I know that I am among friends when I relay the following story. When I was young, I entertained the idea of many other careers (dolphin trainer was one of my more creative ideas). But there was really no question that being a librarian was a career near to my heart. I vividly remember the closet I shared with my little sister. There were bookshelves inside that I kept in order, along with my very own card catalog. I wish I could remember now how I cataloged each book. But I knew enough from my experience at our public library to add title, author and a summary to the card for each book. It was a natural thing for me, to organize and check out my own books.
Once I went to library school, and then began working in public libraries, I discovered that one of my favorite things to do was readers advisory - matching readers and books. I just loved working with children and hearing what they were interested in.

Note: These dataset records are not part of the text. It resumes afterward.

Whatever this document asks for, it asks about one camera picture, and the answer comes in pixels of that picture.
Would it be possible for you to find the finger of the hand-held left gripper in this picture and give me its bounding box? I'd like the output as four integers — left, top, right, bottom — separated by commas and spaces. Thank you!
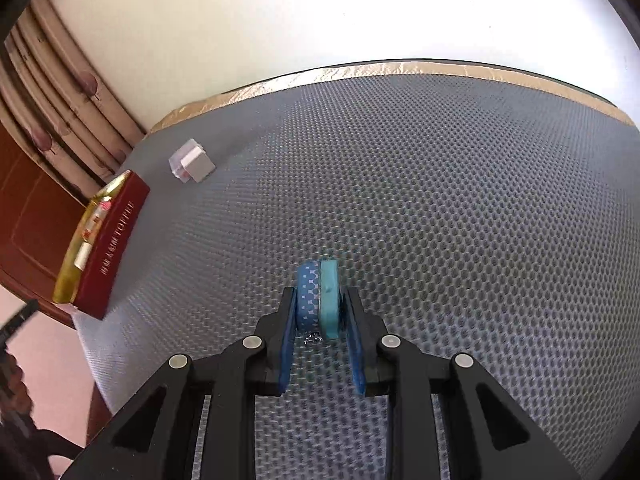
0, 300, 41, 347

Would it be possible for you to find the brown wooden door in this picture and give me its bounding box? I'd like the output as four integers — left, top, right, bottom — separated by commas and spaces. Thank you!
0, 125, 97, 311

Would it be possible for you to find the white box with zigzag print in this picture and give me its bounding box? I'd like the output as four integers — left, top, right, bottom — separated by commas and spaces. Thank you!
180, 144, 217, 184

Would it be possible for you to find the grey honeycomb mat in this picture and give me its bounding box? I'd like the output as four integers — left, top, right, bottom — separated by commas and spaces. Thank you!
75, 72, 640, 480

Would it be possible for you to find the red and gold tin box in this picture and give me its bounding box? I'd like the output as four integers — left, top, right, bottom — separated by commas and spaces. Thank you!
52, 170, 151, 320

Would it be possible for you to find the clear case with pink insert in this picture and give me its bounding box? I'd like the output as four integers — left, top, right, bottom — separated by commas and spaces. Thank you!
168, 139, 201, 181

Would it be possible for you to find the small blue cartoon tin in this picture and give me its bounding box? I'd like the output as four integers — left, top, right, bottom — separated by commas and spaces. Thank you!
296, 258, 348, 346

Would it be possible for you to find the patterned curtain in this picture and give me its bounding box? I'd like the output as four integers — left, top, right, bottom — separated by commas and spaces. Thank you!
0, 0, 147, 202

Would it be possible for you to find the gold foil cloth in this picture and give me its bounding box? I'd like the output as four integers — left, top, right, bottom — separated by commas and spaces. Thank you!
147, 59, 637, 133

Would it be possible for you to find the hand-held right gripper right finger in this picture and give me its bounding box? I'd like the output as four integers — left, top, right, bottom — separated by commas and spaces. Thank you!
341, 288, 582, 480

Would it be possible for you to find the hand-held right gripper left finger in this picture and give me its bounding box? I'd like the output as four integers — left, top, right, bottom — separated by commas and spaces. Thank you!
62, 287, 299, 480

This sort of conversation as we walked over to the shelves might lead to a whole stack of books as I heard what they had read last, what they liked and didn't like to read, whether they like to read at all, and how long the book was required to be. All these things would get mixed into my head and come out as title recommendations. Even better would be the later conversations, when they tried something and liked it, or maybe didn't like it, and could articulate why. That would lead to more books, more conversations, and on and on, in an incredibly fulfilling loop of relationship between children and books. In many ways, that is what I continue to do with all of you, my readers. But it doesn't always feel the same.

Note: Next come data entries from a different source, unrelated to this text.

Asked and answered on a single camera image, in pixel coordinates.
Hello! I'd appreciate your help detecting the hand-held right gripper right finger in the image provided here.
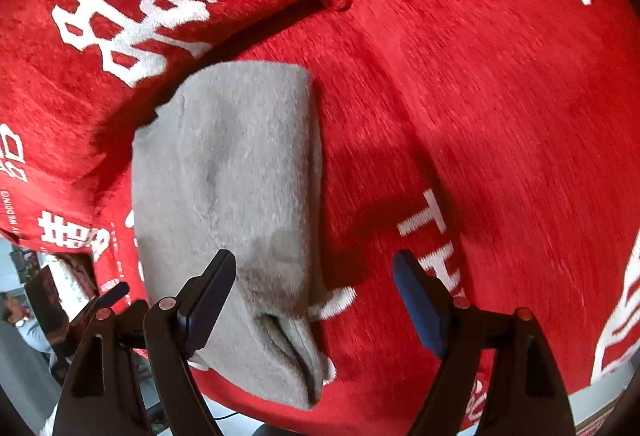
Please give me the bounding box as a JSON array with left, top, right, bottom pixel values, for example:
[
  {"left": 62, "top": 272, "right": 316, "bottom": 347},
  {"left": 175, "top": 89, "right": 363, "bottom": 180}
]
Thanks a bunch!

The little girl in The Midnight Library is of course a girl after my own heart. Starting in the endpapers, her world is stocked with shelves of books, swaying under their weight. The books are interspersed with lanterns, an occasional helper owl and a ladder. It's the sort of place that makes you want to slip in and explore. Even better, the title page shows the young librarian, with pigtails flying, welcoming a string of library patrons. Those patrons happen to be animals, but you can sense their excitement from their smiles as they approach.

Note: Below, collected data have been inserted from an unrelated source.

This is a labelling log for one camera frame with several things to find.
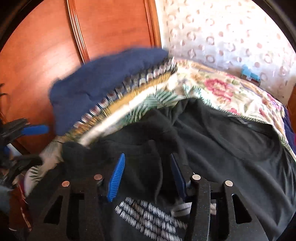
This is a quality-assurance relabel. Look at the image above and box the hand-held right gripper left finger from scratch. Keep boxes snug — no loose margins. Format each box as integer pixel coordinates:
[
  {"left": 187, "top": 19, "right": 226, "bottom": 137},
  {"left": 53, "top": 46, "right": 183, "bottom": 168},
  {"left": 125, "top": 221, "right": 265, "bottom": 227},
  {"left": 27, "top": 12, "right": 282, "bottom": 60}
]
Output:
[{"left": 35, "top": 153, "right": 126, "bottom": 241}]

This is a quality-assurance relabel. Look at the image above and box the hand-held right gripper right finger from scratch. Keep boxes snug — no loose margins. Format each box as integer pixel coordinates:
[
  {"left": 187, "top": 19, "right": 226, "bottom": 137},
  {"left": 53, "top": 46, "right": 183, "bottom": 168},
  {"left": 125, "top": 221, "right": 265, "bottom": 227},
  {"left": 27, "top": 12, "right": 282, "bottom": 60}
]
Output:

The story is fairly simple - this library is only open at night, and is staffed by the little girl librarian and the three owls, who dash and fly around at her beck and call. Animals visit the library in droves, but are respectful of the library as a place to learn. But one night things go a little awry. A band of squirrels begin to play music in the reading room, and needs to be escorted to an activity room. Then a wolf begins to cry so much at the plot of her book that the wolf's tears fall like rain (hey, we've all been there!). Finally, at closing time, a tortoise believes that he shouldn't leave the library until he's finished reading his book...and he only has 500 more pages! We all know how slow tortoises are! What's a librarian to do?
While I don't agree that the library should always be a quiet place, there are many, many things I love about this book. First and foremost, I love that she is a young librarian. It shows us all that children are never too young to love and be advocates for books and reading. There is always such joy and enthusiasm on the girl's face as she interacts with her patrons. I love that she is a problem-solver, without judgment. The wolf is so upset by her story and tells the librarian "' Something very sad happened in my story and I can't read it any more.'" But the librarian leads the wolf over to a storytelling area, and the read the story together, supporting the wolf until she smiles. Finally, and what I love most about this story, is that the librarian is a valued and loved member of her community. This Midnight Library is a community space, where everyone shares their activities and their interests together. They trust her to be there for all the animals, and to meet them where they are. The young librarian doesn't yell at the tortoise for trying to finish the long book, she gives him a library card. She is patient with the noisy squirrels, crying wolf and slow-moving tortoise. Each of these patrons has very different needs, and she is able to fulfill all of them.
Though the plot of this story is wonderful, I have to admit that it's the illustrations that really do me in. First of all, the pages are a lovely muted orange - a very unusual choice for a picture book. But because Kohara uses linocuts for her illustrations, the color choice works very well. The linocuts involve a lot of heavy dark lines and print, and the orange just stands out perfectly. And to add to the contrast, Kohara uses a deep blue as an accent. It helps create the feeling of midnight, and it also makes The Midnight Library feel very charming, cozy and friendly.
The characters in the book are so endearing and warm too. Because of the linocut technique, they are created with very few lines, but you realize there doesn't need to be a lot of detail to add personality. The tortoise, eyes almost closed with the effort of reading, weights his page down with his flipper. Behind him, the owl assistants ring the bell to close the library. And speaking of the owls! They are my very favorite part of the book. The owl assistants are there on every page, hovering over the librarian, stamping and shelving books. They really are the cutest!!!
I quite often buy children's books about libraries for my own collection. The Midnight Library is one that I cannot pass up! Celebrate reading with this darling librarian and her wise assistants.
The Midnight Librarian. Kazuno Kohara. Roaring Brook Press, 2014.